Elektrik akımı nasıl oluşur?
Elektriksel akım olarak da ifade edilen elektrik akımı; akım yoğunluğunun hesaplanabildiği ve Ohm Yasası gibi net formüllerle gerilim hesabı yapılabilen, elektriksel yük parçacıklarıyla alakalı olan hareketlilik prensiplerinin genel ismidir. Aslında elektrik akımıyla ilgili yarı iletkenler gibi birçok istisna da söz konusudur ancak yine de akım ile direnç arasındaki bağlantı Ohm Yasası kapsamında hesaplanabilir. Daha basit bir tanımla elektrik akımı; belirli bir zamanda ölçüm yapılan kesit üzerinden geçen elektrik yükü miktarının hesaplanmasıdır. Elektrik akımının dünya çapında kabul gören ölçüm birimi ise Amper’dir ve kısaca “A” harfi ile ifade edilir. Bir saniye içinde ölçüm yapılan bir kesit üzerinden geçen 1 Coulomb değerinde yük geçmesi halinde bu 1 Amper değere eşdeğerdir. Bir başka değişle kesitten 1 Coulomb değerinde yük geçiyorsa, bu elektrik yükü 1 Amper olarak ifade edilir.

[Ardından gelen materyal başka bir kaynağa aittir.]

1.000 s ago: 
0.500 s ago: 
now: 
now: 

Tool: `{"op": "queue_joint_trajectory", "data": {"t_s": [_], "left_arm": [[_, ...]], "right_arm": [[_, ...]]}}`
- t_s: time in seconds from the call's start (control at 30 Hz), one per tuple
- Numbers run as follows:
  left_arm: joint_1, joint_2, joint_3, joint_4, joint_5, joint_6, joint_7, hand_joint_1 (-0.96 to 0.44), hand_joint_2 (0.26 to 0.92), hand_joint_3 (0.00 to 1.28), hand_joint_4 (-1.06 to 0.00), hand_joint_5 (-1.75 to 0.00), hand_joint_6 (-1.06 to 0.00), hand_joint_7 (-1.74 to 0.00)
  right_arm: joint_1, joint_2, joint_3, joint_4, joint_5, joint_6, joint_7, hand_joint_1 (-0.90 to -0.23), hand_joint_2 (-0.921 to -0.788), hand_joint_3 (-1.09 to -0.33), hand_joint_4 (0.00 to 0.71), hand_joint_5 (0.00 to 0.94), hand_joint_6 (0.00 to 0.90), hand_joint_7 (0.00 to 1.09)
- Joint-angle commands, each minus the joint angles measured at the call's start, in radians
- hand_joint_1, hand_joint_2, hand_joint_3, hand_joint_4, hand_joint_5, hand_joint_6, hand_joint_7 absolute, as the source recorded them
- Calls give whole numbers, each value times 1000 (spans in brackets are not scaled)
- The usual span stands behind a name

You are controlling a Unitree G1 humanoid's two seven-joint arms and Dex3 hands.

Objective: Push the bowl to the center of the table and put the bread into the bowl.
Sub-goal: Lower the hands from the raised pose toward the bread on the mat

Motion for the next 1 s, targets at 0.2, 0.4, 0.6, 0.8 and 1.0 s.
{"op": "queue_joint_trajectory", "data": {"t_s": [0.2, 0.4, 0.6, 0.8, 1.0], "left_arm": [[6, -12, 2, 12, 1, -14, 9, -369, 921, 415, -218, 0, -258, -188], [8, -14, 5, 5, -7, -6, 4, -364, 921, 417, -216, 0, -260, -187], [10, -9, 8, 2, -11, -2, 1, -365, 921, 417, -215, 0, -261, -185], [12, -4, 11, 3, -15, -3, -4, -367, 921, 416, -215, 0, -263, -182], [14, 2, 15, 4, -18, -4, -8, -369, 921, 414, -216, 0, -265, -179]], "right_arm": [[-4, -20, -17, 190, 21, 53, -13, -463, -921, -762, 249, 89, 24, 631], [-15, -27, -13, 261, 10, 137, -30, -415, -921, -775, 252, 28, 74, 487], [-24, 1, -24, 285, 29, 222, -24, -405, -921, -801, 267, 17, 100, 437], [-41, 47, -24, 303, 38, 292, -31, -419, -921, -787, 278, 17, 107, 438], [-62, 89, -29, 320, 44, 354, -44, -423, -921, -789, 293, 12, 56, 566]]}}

Elektrik akımı ile ilgili evrensel olarak kabul gören Ohm Yasası, madde üzerinden geçen elektrik akımının madde direnci ile ters orantılı olduğunu söyler. Ancak kaidenin Ohm Yasası kapsamındaki cisimler için geçerli olduğu da unutulmamalıdır. Zira her ne kadar doğadaki maddelerin oldukça büyük bir bölümü Ohm Yasası kapsamında girse de, yasaya uymayan maddeler de bulunmaktadır. Ohm Yasası kapsamı dışında kalan maddelerin akım ve gerilimi ile ilgili ilişkiler, gerçek anlamda oldukça karmaşık bir şekilde gelişebilir. Ohm Yasası kapsamında olan maddeler çoğunlukta olduğundan, akım ve direnç arasındaki ilişki kadar akım ile gerilim ilişkisini de inceler. Ohm Yasası kapsamında maddeden geçen akım ile maddenin direnci ters orantılıyken, akıma sebebiyet veren gerilimle akım arasında doğru orantılı bir ilişki söz konusudur.
Serbest ya da hareketli iyonlara sahip olan katı iletken metaller, hiçbir elektriksel alan ile etkileşim haline geçmeseler dahi ısı sebebiyle rastgele hareket eden elektronlara sahiptir. Kristal yapısına bağlı olan ancak herhangi bir atom ile bağlantılı olmayan katı iletken metal elektronları, normal şartlarda metalin net akımının sıfır olmasına neden olur. Bu tür metallerden yapılan bir telin iki ucuna doğru akım kaynağı bağlanırsa, bir elektrik alanı meydana getirilmiş olunur. Elektrik akımının oluşması da işte bu şekilde sağlanmış olur. Bu şekilde metal bir telin iki ucunun doğru akım kaynağına bağlanması, metalin sahip olduğu elektronların normal alanının ters yönünde hareketlenmesini sağlar ki, bu da normalden daha fazla hareket eden elektronların bir elektrik akımı meydana getirmesini sağlar. Söz konusu metaller olduğunda elektrik akımının oluşumu bu şekildedir.